Abnormal Termination

Virtual device drivers may experience a number of different error conditions, and must be able to act in order to recover from such errors where possible.

Errors Returned from VDH Services

Requests for VDH services may be refused by the operating system or may fail due to lack of resources. For example, a call to VDHAllocMem() may return 0, indicating that the memory allocation request cannot be satisfied.

During initialization of the virtual device driver or creation of a VDM such an error would cause the initialization or creation to be terminated. During execution of a DOS application, the virtual device driver should return control to the application, indicating the failure of the requested application service. If this cannot be done, the VDM must be terminated.

Bad Parameter Passed to VDH Service

A virtual device driver may make a service request with bad data, typically due to a bug in the device driver code; such events are likely during development and testing. For example, the virtual device driver may attempt to issue a VDHFreeMem() function call specifying an address which was not previously allocated using VDHAllocMem().

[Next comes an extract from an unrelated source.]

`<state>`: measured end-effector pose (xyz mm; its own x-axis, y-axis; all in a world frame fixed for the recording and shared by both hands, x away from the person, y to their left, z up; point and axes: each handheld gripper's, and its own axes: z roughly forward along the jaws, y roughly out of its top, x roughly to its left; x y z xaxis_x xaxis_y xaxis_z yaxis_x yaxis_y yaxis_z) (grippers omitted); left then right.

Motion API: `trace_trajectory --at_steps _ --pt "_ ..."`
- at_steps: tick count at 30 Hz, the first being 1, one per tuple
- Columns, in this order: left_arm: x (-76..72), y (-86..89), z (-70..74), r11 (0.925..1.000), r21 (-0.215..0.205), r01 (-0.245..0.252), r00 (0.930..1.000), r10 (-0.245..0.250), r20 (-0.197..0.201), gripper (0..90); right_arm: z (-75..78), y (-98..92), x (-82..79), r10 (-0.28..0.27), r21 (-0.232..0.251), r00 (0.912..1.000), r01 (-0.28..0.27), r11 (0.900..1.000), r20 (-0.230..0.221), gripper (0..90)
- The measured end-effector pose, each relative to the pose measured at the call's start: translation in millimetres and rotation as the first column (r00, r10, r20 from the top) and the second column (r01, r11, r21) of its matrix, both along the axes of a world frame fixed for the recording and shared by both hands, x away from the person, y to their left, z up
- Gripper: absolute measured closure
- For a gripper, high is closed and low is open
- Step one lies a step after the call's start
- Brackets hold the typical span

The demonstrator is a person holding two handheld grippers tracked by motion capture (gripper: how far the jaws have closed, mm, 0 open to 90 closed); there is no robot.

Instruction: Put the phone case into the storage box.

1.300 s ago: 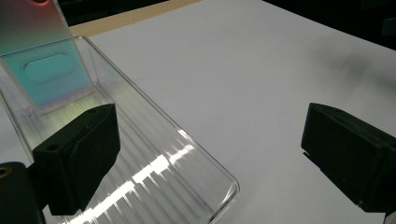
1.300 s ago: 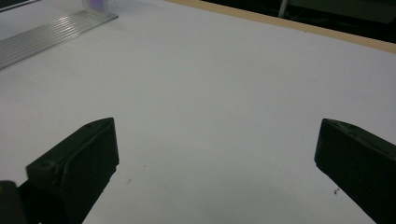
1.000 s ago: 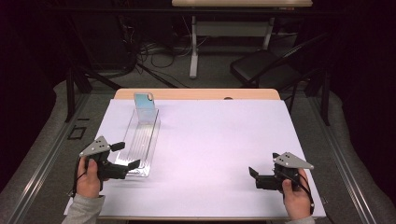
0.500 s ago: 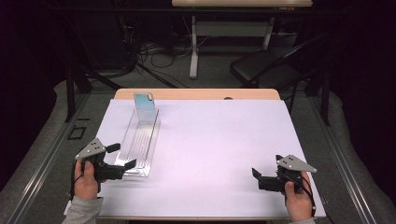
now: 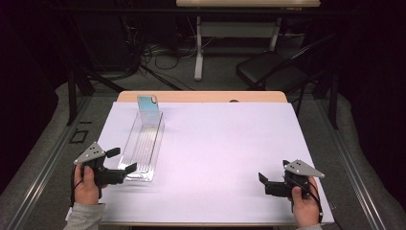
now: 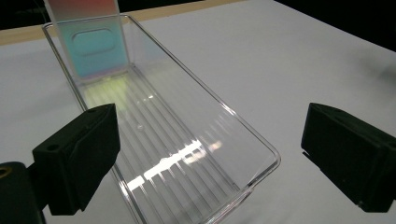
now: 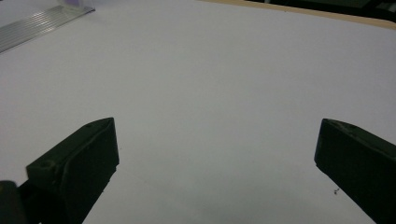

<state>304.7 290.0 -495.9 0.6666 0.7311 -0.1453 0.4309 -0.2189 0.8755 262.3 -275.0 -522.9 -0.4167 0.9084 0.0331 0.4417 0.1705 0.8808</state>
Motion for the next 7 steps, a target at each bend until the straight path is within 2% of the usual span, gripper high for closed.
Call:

Such errors are costly; since virtual device drivers operate at privilege level 0 and hence have access to all code and data in the system, it is impossible to localize the effect to a single VDM, or to be certain that the event has not corrupted data or control structures in the operating system kernel. In such cases, the Virtual DOS Machine Manager will halt the system.

Virtual Device Driver Consistency Failures

A virtual device driver may detect inconsistencies within its own state information. Such inconsistencies may be experienced in either global or instance state data. The virtual device driver must inform the user of the error. If the error can be isolated to the instance data of a single VDM, that VDM must be terminated. If the error is in global state data, it will be necessary to halt the system.

Note that halting the entire system is highly unfriendly behavior on the part of a virtual device driver. Very rarely, if ever, should such action become necessary. A virtual device driver should take all possible steps to isolate any state inconsistencies to a single VDM only.

Illegal Operation by a DOS Application

DOS applications running in VDMs may issue illegal instructions. For example, a DOS application may issue an OUT instruction to a port controlled by the virtual disk device driver, which does not support direct hardware control of the disk controller.

In such cases, the virtual device driver must inform the user of the error condition and either ignore the error or terminate the VDM and the application within it.